Docs

Confirmations and human gates guide

How ROST routes authority-changing work through human confirmation, and why agents never approve their own requests.

graph designcharter designstaffingoperating rhythm

ROST separates work an agent may do from decisions only a human may make. Durable, authority-changing, or sensitive commands carry a confirmation level so the system can stop and ask a person.

Confirmation levels

  • none: no confirmation gate — the command never returns a pending confirmation. Most are reads or reversible drafts an agent can run directly, including over MCP (graph reads, charter.draft, status.record, sync.brief.compile, sync.run.start, task.complete). A few none commands still require a human actor or an interactive channel — confirmation.approve is none (approving a gate cannot itself be gated) yet runs only as a human in the UI or CLI — so none means "no confirmation gate", not always "agent-callable".
  • human_required: a human must approve. Structural, staffing, resolution, and go-live commands (seat.reparent, charter.approve, goal.reparent, friction.resolve, agent.go_live, mcp_token.create).
  • credential_flow: routes through the vault-backed credential path so a secret is captured as a vault reference, never stored or logged in the clear (credential.ingress, tenant.anthropic_key.save; agent.configure_tools is credential_flow too — it stages credential-ingress requests through the same path without ever taking raw secret material).
  • dangerous: the highest-risk human gate. Only two commands carry it — settings.update and agent.decommission.
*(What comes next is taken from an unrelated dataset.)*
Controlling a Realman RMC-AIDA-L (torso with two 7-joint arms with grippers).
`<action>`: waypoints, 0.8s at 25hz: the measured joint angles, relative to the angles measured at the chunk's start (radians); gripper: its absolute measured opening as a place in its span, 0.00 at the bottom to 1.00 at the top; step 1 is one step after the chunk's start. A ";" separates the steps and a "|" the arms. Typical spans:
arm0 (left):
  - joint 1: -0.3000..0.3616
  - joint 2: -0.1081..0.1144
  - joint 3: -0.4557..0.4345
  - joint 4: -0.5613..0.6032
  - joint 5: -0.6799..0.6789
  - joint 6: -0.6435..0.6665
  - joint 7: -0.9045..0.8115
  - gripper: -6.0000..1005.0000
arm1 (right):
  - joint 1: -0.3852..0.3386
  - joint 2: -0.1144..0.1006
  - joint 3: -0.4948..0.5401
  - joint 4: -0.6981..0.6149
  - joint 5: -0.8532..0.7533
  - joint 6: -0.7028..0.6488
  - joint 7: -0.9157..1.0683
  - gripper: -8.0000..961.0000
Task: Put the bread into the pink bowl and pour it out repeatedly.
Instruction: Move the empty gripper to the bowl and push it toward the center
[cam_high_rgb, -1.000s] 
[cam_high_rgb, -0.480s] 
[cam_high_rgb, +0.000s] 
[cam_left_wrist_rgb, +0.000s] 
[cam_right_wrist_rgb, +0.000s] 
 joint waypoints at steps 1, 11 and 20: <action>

The dangerous confirmation level is rare and is not the same as the risk badge a pending confirmation can display. The badge shows "dangerous" whenever a command's confirmation level is dangerous or the command redacts secrets (its audit redaction is secret_strict), so a credential_flow command such as credential.ingress shows the dangerous badge while still gating through the credential path — not the dangerous level. Read the badge as "handle with care" and the confirmation level as "who must approve". confirmation.approve and confirmation.reject are themselves none — approving a gate cannot itself require approval.

What a gated command returns over MCP

A gated command does not mutate when an agent calls it. It returns a pending confirmation with the command id, a risk level, and an approveVia block containing a web URL and the exact rost command confirmation.approve --json ... line. The human approves through the web link or the CLI; the agent surfaces the link and stops.

# Human approves a pending confirmation
rost command confirmation.approve --json '{"confirmation_id":"<confirmation-id>"}'
# Or rejects it
rost command confirmation.reject --json '{"confirmation_id":"<confirmation-id>"}'

The rule for agents

An agent never approves or rejects its own request. decisions.decided_by is always a human. The steward decision commands (escalation.resolve, escalation.reject) are not even exposed over MCP. When an agent hits a gate, it prepares the evidence and the recommended action, returns the approve link, and waits for a human.

When to stop

Stop before: approving a Charter, signing a manifest, connecting a tool or credential, minting a token, going live, resolving an escalation or Friction, reparenting or dropping a goal, changing a member role, or updating budget caps. These are human gates by design.